I was confused because I was quite sure based on previous experience that this bug didn't actually exist (for example, in Drupal 7), so I checked a bit and it turns out it was introduced relatively recently (and for Drupal 8 only) via #1542620: Fatal errors when file permissions for settings.php are messed up (can't read file)
Comment #7
sunYep, this is essentially the same fix as in #1798732: Convert install_task, install_time and install_current_batch to use the state system
That said, I studied what the called code is doing (which is anything but trivial) and concluded that the returned value can be assigned to both $readable and $writeable, as in:
However, we can also check them separately — doesn't make much of a difference.
Comment #8
BerdirThanks for the reviews.
@sun: Right, that works technically too. But I think it's against our coding standards to do double assignments like that. Don't know if it's documented but I know patches of me were set to needs work because of such things.
Comment #9
sunYeah, very sad panda. Commenting on this would only circle back into #1791872: [Policy, no patch] Add special tag to identify issues ready for a high level only review... so I refrain from that and that's why I'm fine with the duplicate invocation.
Someone will ask whether we cannot do a simple
$readable = $writable;
assignment on a second line, but that would be even more confusing than the double variable assignment. At least in my book.Comment #10
YesCT CreditAttribution: YesCT commentedSince I was reading the comments to catch up on the progress here, I updated the issue summary.

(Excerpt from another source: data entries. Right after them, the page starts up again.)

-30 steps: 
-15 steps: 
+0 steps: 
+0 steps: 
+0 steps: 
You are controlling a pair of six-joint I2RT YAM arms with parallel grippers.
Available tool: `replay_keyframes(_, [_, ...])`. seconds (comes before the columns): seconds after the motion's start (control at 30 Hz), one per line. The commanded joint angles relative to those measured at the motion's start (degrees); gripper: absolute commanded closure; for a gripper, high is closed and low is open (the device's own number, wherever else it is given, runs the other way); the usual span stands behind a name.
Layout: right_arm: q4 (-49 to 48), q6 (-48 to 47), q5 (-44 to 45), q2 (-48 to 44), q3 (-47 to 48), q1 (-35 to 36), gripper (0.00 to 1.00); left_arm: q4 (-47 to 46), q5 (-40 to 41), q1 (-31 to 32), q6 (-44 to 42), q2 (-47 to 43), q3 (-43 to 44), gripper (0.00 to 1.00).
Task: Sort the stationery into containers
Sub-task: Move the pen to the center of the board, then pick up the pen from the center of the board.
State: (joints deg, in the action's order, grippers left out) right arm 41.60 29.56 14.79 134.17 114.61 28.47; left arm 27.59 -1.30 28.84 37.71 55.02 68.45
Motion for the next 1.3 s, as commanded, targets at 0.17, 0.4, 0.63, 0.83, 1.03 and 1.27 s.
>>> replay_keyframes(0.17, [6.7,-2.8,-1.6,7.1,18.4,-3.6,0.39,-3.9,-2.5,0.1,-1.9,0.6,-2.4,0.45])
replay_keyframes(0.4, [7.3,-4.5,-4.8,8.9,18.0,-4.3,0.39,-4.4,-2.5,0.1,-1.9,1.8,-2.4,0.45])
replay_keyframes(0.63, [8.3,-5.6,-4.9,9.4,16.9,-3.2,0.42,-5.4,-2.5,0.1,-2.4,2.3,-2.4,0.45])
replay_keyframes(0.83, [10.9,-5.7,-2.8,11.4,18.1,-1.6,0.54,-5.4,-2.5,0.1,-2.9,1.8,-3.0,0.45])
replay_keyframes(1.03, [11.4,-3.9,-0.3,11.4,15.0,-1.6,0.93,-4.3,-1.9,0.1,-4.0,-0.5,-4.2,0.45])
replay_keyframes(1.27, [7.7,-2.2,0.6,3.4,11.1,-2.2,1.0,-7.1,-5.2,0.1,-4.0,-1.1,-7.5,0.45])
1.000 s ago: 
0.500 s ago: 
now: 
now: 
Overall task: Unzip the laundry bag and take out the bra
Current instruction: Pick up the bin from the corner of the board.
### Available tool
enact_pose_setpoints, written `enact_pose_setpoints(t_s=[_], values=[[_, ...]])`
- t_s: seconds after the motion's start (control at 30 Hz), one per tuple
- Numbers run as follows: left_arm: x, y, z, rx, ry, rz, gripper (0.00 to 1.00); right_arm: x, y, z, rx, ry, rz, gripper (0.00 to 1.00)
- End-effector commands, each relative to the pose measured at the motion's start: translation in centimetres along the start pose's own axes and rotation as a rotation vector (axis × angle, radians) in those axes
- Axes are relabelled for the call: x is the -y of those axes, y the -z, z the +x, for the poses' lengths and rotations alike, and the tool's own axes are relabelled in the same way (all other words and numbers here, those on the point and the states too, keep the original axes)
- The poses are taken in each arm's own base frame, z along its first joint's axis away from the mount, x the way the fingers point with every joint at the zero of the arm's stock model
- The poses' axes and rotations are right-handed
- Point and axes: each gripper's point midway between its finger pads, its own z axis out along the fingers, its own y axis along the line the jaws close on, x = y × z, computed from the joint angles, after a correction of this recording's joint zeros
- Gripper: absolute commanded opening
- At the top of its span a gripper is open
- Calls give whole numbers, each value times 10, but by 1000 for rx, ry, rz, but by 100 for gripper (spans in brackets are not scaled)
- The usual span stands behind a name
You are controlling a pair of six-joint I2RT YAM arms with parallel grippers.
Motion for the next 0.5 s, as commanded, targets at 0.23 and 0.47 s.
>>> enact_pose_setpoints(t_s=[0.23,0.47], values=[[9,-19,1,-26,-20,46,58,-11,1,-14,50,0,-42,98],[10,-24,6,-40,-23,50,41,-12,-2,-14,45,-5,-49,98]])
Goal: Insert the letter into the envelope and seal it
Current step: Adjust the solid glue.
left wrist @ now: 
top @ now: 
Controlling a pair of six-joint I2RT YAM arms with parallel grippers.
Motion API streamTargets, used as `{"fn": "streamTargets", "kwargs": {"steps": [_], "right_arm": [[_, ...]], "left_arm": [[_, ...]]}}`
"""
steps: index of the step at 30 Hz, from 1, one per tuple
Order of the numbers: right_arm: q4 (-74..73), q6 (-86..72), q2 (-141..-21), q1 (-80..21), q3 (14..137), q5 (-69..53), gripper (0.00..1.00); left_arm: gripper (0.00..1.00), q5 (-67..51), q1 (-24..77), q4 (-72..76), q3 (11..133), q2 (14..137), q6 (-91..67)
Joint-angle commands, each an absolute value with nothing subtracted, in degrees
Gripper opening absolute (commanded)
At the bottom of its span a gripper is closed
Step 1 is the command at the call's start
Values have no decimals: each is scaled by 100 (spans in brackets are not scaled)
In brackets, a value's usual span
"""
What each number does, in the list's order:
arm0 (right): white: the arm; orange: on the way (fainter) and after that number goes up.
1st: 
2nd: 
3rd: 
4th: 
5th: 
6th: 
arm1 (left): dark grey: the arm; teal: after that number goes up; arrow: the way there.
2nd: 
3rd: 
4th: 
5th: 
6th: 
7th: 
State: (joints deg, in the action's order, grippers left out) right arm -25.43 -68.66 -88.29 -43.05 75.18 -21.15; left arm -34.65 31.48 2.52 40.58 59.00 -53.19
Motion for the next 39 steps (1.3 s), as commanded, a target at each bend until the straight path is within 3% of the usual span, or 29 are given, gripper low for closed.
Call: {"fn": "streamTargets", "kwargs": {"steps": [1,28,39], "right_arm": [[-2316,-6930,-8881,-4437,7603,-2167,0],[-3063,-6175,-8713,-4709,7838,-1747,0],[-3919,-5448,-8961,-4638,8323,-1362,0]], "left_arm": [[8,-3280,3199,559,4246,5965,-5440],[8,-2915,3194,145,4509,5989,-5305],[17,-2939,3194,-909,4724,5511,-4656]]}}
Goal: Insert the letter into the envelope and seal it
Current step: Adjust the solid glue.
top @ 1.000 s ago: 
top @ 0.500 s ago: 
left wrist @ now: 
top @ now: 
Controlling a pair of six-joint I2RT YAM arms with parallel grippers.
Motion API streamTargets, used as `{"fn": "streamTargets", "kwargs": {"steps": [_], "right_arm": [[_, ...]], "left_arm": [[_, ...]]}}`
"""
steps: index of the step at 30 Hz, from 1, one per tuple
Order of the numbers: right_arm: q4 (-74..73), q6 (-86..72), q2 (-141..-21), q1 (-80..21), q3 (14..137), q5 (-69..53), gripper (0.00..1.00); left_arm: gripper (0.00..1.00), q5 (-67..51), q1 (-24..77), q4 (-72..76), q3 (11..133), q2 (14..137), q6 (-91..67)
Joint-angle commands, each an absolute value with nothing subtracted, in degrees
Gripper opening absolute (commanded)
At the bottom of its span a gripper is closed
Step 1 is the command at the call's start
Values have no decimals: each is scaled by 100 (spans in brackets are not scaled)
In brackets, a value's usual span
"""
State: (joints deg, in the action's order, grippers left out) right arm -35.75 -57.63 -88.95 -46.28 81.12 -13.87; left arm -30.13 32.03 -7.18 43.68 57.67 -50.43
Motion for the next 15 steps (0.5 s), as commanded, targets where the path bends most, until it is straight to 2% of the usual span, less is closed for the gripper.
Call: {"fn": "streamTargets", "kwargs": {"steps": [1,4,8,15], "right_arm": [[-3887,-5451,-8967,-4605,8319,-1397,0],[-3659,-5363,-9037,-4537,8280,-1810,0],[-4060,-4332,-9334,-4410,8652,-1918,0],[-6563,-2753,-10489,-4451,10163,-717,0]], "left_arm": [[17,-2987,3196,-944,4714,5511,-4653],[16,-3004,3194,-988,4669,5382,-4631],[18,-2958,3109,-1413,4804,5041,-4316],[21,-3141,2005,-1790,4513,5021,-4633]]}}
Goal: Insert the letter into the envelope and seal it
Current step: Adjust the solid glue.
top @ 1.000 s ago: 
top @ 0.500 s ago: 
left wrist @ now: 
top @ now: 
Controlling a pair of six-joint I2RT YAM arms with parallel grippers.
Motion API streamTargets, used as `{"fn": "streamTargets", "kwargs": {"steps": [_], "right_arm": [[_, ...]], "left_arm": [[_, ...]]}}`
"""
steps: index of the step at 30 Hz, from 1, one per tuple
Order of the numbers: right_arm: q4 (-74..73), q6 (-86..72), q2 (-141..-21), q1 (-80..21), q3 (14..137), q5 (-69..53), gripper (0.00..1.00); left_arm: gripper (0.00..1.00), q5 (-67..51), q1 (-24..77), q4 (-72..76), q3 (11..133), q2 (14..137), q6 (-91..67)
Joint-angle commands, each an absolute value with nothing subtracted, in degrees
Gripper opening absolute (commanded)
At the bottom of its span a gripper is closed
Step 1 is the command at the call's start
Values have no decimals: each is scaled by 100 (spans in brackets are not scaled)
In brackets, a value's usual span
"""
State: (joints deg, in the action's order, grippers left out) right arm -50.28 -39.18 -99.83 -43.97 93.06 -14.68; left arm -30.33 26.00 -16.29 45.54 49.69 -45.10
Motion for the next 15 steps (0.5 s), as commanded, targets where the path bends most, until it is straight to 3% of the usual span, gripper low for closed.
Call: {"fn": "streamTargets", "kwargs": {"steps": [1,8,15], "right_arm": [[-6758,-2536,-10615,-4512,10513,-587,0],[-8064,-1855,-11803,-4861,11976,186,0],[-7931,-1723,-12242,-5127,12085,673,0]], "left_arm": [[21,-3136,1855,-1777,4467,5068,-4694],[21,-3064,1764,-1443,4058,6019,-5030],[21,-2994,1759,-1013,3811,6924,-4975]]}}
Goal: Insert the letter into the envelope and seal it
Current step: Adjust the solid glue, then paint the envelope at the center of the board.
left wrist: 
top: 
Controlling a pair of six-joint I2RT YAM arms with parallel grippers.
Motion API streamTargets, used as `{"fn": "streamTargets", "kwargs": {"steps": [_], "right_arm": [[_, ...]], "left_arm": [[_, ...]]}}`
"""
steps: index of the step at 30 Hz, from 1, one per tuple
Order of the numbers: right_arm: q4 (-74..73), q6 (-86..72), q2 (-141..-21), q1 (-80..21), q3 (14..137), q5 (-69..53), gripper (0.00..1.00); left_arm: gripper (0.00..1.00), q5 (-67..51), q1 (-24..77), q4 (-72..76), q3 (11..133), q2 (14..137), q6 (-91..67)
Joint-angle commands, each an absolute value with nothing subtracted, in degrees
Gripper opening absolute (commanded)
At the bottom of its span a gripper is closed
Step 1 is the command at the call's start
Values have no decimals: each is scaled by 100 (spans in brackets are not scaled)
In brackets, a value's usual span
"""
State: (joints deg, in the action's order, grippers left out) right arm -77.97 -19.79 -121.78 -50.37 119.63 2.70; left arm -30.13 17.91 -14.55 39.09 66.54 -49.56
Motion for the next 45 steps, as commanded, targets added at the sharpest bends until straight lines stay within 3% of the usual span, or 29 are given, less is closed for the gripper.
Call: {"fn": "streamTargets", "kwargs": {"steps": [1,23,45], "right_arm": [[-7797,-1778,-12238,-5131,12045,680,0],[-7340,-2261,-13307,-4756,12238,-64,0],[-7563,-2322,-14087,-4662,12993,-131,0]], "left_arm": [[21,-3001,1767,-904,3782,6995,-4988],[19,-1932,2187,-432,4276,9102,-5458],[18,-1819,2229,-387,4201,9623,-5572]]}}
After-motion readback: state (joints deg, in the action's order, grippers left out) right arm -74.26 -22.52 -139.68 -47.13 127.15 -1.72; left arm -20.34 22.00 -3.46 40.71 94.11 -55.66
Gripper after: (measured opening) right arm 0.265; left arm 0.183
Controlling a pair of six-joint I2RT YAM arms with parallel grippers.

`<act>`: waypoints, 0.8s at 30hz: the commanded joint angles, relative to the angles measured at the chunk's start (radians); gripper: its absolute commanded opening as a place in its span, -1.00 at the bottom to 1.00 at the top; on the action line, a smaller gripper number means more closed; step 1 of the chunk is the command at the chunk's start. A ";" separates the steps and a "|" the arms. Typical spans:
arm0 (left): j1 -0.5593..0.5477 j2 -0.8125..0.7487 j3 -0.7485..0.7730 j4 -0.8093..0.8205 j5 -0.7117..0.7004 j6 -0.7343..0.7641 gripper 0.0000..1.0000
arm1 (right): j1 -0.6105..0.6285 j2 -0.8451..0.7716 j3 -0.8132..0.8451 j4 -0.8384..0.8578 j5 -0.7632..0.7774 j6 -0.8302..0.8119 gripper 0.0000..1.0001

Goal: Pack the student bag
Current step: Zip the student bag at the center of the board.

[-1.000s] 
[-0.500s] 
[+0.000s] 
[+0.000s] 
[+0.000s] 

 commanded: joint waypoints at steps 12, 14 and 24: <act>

@webchick, I think your concerns from #4 have been address and this is ready.
Comment #11
webchickOh, nice! It turns out this issue has been driving me nuts while I've been testing Spark. :) Nice to see a fix! And thanks for the extra reviews.
Committed and pushed to 8.x. Thanks!
Comment #12.0
(not verified) CreditAttribution: commentedUpdated issue summary to reflect code review done.